**The data:**
= = =
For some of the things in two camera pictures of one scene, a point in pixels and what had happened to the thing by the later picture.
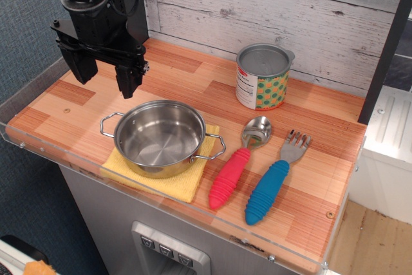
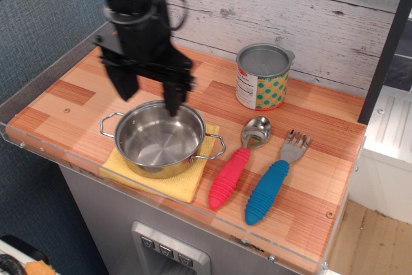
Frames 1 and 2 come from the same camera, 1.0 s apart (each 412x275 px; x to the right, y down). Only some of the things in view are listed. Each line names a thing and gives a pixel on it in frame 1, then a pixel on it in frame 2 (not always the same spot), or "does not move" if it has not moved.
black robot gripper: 96,31 → 145,48
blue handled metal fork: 271,182 does not move
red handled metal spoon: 255,131 does not move
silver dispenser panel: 160,253 does not move
= = =
**Task to carry out:** All lines in the data that contain the word "metal" should be copied.

**Output:**
blue handled metal fork: 271,182 does not move
red handled metal spoon: 255,131 does not move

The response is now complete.